He knocked back the last dregs of his grog, slamming the tankard on the table.
“You do keep winnin’, Cap’n,” replied First Mate Swein.
“That I do.”
“I heard talk of a game of roulette in these parts,” said Swein.
“Roulette is for wenches, too!”
“It makes a change from poker.”
“True. Garrh, alright then, where’s this roulette game?” asked the Captain.
“A bar near here. The Rotten Pegleg,” replied Swein.
“Then we go to the Rotten Pegleg!”
* * *
The Rotten Pegleg stood at the end of the quay. Candlelight fought its way through the grime caked on the windows, throwing misshapen shadows across the wharf. A peg leg infested with woodworm hung from a pole outside.
A toothless hag sat at the piano just inside the door. Her gnarled fingers laboured through a mournful dirge in the quiet bar. Four men loitered near a round table in the middle of the room. A fat man with a mop of hair the colour of dishwater stood behind the bar.
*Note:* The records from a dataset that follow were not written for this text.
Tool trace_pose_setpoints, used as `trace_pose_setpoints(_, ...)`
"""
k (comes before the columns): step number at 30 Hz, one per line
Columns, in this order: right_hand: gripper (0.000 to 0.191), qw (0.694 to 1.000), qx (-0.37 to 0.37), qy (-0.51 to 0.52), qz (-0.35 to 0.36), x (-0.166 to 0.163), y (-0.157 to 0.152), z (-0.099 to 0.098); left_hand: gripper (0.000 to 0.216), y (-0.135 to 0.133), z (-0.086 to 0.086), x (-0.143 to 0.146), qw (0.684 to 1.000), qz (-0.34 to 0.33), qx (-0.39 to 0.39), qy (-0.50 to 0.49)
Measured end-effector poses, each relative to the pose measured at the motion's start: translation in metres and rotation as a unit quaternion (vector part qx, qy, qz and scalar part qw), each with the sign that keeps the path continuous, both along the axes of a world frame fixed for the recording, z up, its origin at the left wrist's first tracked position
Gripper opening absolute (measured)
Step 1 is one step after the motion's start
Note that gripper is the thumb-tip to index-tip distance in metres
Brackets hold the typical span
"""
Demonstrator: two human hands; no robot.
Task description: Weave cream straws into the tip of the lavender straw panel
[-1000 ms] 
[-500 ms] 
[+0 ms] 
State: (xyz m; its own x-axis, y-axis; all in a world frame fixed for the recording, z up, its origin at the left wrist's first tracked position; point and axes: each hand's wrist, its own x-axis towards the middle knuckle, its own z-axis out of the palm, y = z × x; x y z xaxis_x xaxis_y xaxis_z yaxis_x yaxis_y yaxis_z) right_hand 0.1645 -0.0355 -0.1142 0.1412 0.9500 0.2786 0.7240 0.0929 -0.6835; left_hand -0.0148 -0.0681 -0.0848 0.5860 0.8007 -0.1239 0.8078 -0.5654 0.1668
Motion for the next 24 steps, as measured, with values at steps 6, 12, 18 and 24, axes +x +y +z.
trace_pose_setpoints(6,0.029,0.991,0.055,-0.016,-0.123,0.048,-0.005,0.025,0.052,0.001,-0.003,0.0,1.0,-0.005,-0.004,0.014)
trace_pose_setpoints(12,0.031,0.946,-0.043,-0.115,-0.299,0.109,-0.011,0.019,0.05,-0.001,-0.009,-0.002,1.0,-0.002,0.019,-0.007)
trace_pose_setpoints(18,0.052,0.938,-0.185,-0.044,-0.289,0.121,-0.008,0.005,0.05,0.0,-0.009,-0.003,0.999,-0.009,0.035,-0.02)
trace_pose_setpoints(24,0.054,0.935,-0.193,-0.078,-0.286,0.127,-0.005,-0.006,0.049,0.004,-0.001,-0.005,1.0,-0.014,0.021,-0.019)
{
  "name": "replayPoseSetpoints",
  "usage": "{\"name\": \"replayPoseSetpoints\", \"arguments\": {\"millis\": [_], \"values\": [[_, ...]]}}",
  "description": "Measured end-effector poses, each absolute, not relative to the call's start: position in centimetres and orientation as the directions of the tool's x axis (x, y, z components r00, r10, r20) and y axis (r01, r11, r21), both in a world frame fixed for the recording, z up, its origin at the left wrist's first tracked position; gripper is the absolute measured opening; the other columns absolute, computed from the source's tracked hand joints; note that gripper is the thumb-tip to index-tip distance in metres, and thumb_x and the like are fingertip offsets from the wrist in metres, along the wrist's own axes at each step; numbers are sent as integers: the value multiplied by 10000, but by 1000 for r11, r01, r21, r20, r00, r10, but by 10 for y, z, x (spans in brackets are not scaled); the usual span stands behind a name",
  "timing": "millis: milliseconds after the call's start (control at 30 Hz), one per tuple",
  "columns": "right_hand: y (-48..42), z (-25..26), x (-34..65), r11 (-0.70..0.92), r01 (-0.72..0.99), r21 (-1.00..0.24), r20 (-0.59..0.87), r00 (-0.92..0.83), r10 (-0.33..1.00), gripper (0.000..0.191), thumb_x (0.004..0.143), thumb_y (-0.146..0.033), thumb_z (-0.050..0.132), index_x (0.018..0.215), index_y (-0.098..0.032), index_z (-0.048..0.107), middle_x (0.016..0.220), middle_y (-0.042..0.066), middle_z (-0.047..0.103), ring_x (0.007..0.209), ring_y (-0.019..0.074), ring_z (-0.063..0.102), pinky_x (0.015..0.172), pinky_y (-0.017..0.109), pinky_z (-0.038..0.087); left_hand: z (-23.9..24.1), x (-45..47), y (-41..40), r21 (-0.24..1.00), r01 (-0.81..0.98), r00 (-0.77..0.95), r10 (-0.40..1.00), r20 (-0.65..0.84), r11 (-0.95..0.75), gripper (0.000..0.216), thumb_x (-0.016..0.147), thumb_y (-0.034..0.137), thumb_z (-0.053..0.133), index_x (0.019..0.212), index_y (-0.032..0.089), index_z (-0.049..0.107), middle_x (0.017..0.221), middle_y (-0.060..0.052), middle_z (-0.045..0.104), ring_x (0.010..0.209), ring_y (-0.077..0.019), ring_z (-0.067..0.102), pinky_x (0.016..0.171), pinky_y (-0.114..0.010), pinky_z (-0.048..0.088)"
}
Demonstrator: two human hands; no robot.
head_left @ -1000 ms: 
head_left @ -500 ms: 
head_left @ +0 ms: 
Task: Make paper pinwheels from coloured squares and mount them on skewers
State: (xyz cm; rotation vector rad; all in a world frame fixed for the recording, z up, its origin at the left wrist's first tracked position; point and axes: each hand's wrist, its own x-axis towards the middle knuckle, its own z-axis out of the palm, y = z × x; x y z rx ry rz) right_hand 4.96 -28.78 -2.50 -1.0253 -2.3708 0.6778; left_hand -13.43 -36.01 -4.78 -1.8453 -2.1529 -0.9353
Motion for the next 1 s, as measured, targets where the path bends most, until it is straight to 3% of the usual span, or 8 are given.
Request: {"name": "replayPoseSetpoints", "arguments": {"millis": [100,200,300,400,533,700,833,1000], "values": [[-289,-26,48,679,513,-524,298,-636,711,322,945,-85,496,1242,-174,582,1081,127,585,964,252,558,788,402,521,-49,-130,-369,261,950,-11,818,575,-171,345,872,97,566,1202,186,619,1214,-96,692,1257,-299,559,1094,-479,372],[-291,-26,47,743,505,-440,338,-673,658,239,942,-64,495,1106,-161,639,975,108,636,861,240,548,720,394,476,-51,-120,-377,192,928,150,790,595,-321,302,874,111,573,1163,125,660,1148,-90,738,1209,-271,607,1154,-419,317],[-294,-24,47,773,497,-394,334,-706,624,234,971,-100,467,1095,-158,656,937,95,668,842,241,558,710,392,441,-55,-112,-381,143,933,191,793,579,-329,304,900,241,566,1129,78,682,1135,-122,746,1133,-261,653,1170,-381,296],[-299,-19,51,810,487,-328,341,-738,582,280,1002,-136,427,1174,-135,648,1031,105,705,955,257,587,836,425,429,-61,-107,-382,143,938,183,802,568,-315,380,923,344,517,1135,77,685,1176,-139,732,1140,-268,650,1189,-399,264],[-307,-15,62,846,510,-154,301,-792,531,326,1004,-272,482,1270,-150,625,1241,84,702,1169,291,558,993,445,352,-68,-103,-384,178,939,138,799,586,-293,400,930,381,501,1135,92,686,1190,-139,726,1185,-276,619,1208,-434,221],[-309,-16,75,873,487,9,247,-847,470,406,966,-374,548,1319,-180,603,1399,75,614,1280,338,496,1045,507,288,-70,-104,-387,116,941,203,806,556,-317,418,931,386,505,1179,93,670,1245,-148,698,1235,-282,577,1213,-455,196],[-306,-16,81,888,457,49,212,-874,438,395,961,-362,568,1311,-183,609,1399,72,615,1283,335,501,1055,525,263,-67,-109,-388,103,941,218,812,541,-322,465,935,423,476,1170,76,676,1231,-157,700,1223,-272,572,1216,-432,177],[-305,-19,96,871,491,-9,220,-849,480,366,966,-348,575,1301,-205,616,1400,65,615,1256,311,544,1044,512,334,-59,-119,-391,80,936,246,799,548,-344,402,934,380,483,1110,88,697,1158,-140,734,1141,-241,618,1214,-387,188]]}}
“Barkeep! I heard there was a game of roulette going on,” said Captain Scarlight.
“That there is. Yer in luck, me friend. We needed another player ‘fore we could get going,” said one of the men. He grinned, displaying a mouth of black teeth.
“Have ye ever played flintlock roulette?” asked another man. Twisted scars snaked up his face and under his bandanna, encrusted with sweat and filth.
“Can’t say I have, I’m a poker man, myself,” replied the Captain.
“I don’t like the sound of flintlock roulette,” said Swein.
“Ah, ye brought a wench with ye!” roared the black-toothed man. Swein blushed.
“This is my first mate,” said the Captain. “But I must have a drink before we play.”
The Captain walked over to the group. His gaze fell on a rusty cage in the shadows at the end of the bar. A beautiful blue parrot sat hunched on a perch, too large for the size of the cage. It looked at him with doleful eyes.
“What a beautiful bird!” said the Captain.
“He’s supposed to be my main attraction. I got ‘im from a passing gypsy. Little liar told me ‘e was telepathic, but I ain’t ‘eard anythin’ to prove it,” said the barkeeper.
“All the same, he’s gorgeous. What’s his name?” asked the Captain.
He stuck his finger through the bars and stroked the bird’s head. The parrot leaned nearer, enjoying the attention.
“Dunno, never bothered to give ‘im one. ‘E might end up in me dinner if ‘e doesn’t do something useful soon,” said the barkeeper. He handed Captain Scarlight a drink.
“I’ll take him,” said the Captain.
“Ah ‘e ain’t for sale,” said the barkeeper. “But if ye win yer game, I’ll reconsider.”
“Are ye ready, strange cap’n?” asked the pirate in the bandanna.
“That I am! So how do we play this?” asked the Captain.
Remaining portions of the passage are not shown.